The Kirin 9030's N+3 process has a 32.5nm local pitch, but sits 38% behind Intel's 18A on transistor density. A 36nm pitch is what Panther Lake ships with, but the 18A process on the whole supports a 32nm minimum metal pitch. The signal is strong enough to deserve attention, but it still needs to be read as something developing rather than fully settled.

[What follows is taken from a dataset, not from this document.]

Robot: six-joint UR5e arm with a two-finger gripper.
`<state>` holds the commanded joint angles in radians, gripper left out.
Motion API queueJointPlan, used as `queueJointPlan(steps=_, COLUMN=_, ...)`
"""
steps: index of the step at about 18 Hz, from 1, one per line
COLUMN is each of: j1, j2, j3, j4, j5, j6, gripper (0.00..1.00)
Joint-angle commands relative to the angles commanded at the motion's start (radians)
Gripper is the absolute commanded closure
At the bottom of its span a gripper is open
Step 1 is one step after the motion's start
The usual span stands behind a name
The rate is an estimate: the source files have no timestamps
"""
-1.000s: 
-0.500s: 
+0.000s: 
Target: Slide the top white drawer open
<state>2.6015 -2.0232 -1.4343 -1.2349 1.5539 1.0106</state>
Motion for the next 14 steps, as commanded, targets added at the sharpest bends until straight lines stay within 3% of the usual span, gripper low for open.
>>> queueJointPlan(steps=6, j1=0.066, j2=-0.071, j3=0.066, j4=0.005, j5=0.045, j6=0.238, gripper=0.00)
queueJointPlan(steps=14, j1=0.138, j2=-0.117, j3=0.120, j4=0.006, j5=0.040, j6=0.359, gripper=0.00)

Emerging The topic has initial corroboration, but the newsroom is still waiting on stronger confirmation.
Reference image for: Chinese fab SMIC's 7nm metal pitch beats Intel 18A but lags 38% on density, teardown finds
Reference image from Tom's Hardware. Tom's Hardware

The Kirin 9030's N+3 process has a 32.5nm local pitch, but sits 38% behind Intel's 18A on transistor density. A 36nm pitch is what Panther Lake ships with, but the 18A process on the whole supports a 32nm minimum metal pitch. With Panter Lake, Intel opted to relax the pitch because routing power through the back of the wafer — via PowerVia — clears the front-side metal stack for signal wiring. Tom's Hardware is the main source layer for now, and the rest should be read as a signal that is still widening. On the device side, the useful angle is whether a technical change actually alters feel, lifespan, or upgrade cost in real use.

What is happening now

The Kirin 9030's N+3 process has a 32. 5nm local pitch, but sits 38% behind Intel's 18A on transistor density. Tom's Hardware form the main source layer behind the core facts in this piece. This is still a developing thread, so the useful part is knowing which source signals are hardening and which ones still need caution. With devices, practical impact usually shows up in battery life, heat, stability, and long-term usability rather than in a few flashy headline numbers.

Where the sources line up

Tom's Hardware is the main source layer for now, and the rest should be read as a signal that is still widening. A 36nm pitch is what Panther Lake ships with, but the 18A process on the whole supports a 32nm minimum metal pitch. Tom's Hardware form the main source layer behind the core facts in this piece. With devices, practical impact usually shows up in battery life, heat, stability, and long-term usability rather than in a few flashy headline numbers. The readers who should care most are the ones planning to replace a device, buy an accessory, or upgrade a work setup in the next few months.

The details worth keeping

With Panter Lake, Intel opted to relax the pitch because routing power through the back of the wafer — via PowerVia — clears the front-side metal stack for signal wiring. On the device side, the useful angle is whether a technical change actually alters feel, lifespan, or upgrade cost in real use. The readers who should care most are the ones planning to replace a device, buy an accessory, or upgrade a work setup in the next few months. The next step is to see whether the current signals harden into a durable change or fade as a short-lived experiment.

Why this matters most

The signal is strong enough to deserve attention, but it still needs to be read as something developing rather than fully settled. With 1 source layers on the table, the part worth reading most closely is where firm facts meet the market's early reaction. Intel has said doing this buys roughly 10% higher density and looser front-side pitches, which is how a node built on GAA RibbonFET transistors and backside power can ship a wider local pitch than a DUV Chinese process and maintain a wide overall lead.

What to watch next

The next readout is price, device coverage, and whether the change feels real once the hardware reaches users. Patrick Tech Media will keep checking rollout speed, user reaction, and how Tom's Hardware update the next pieces. From 1 early signals, the piece keeps 1 references that are useful for locking the main details in place. That is why the useful reading move is not to stop at the headline, but to compare the promise, the workflow change, and the likely cost before deciding anything.